Annenin bebeğiyle ilişkisini etkileyen faktörler şunlar olabilir:
Annenin ailesi ile olan ilişkileri, annenin eşi ile ilişkisi, annenin ruhsal durumu, doğum sonrası anneye ailelerin desteği, ekonomik problemler, annenin bebek sahibi olmaya hazır olup olmaması, anne ve babanın bebeği isteyip istememesi.
Eğer anne-baba bebek sahibi olmayı istiyorsa, anne bebekle ilgili kaygılı değilse ve öteki problemler yoksa hamilelik ve lohusalık süreci daha sakin geçecektir. Annenin bu sakinliği yardımıyla bebeğinin gereksinimlerine uygun şekilde cevap vermesi ve onu sakinleştirmesi daha kolay olacaktır. Böylece bebek de daha sakin olacaktır.
İlk kez bebek sahibi olan anneler, çocuklarını kucaklarına ne çoğunlukla almaları gerektiği ile ilgili kaygı hissedebilirler. Bu mevzuda aile büyüklerinden duydukları tavsiyeler yada okudukları kafalarını karıştırabilir. Bebeği kucağa alma davranışının, onu besleme, uyutma, altını temizleme kadar mühim olduğu unutulmamalıdır. Şundan dolayı kucağa alınan çocuk, anası ile bir bağ kuracak ve kendisini güvende hissedecektir.
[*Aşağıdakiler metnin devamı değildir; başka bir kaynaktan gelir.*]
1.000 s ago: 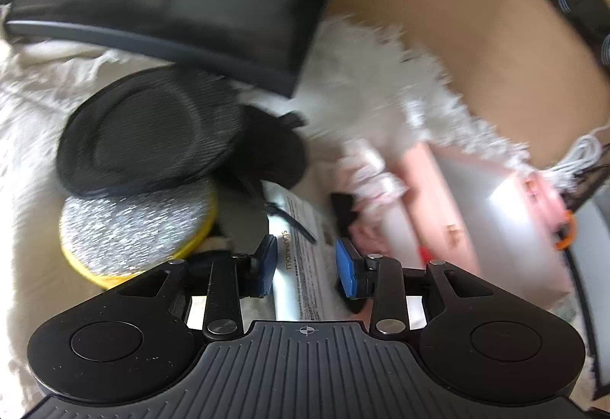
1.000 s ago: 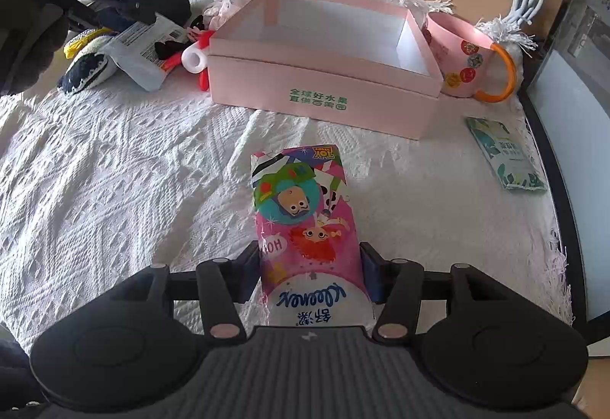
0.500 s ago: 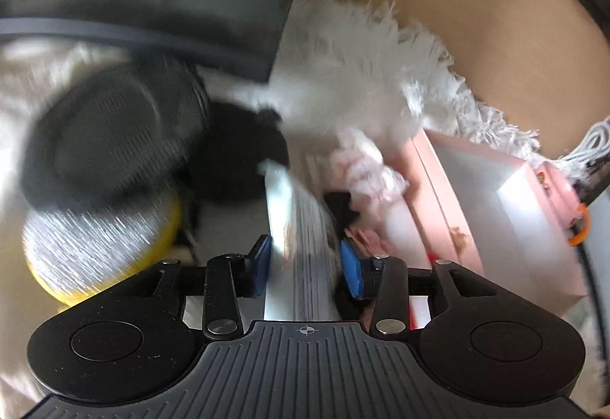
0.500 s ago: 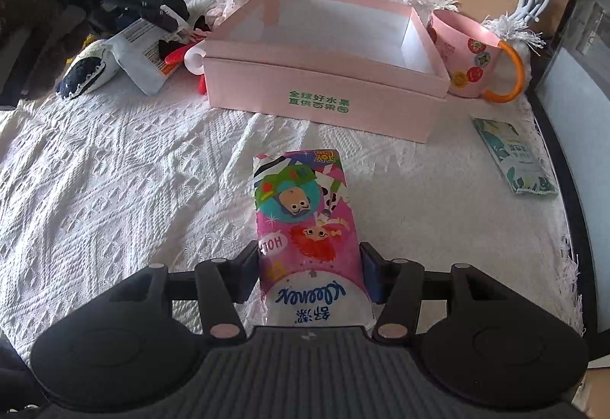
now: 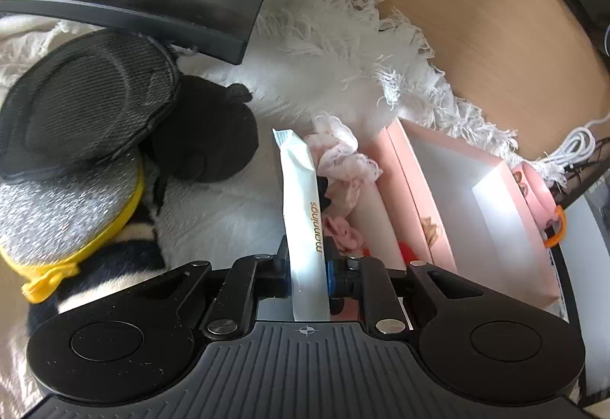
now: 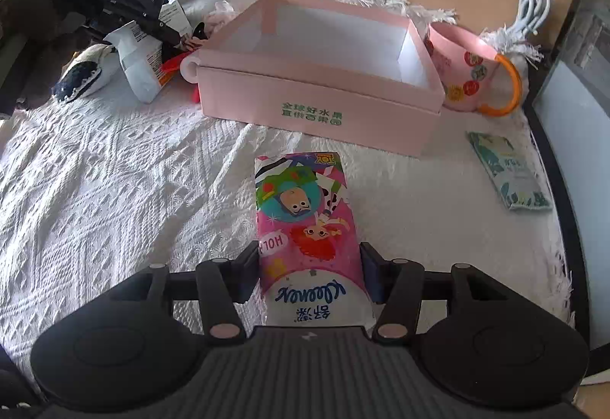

Kucağa alma davranışında bebeğin mizacı mühim bir etmendir. Her bebek birbirinden değişik bir mizaçla dünyaya gelir. Buna bağlı olarak her anne çocuk ilişkisi de birbirinden farklıdır. Bu sebeple tüm bebekler için geçerli net bir kucakta tutma süresi belirlemek yanlış olacaktır. Burada bebeğin ihtiyacını gözlemleyerek hareket etmek gerekir.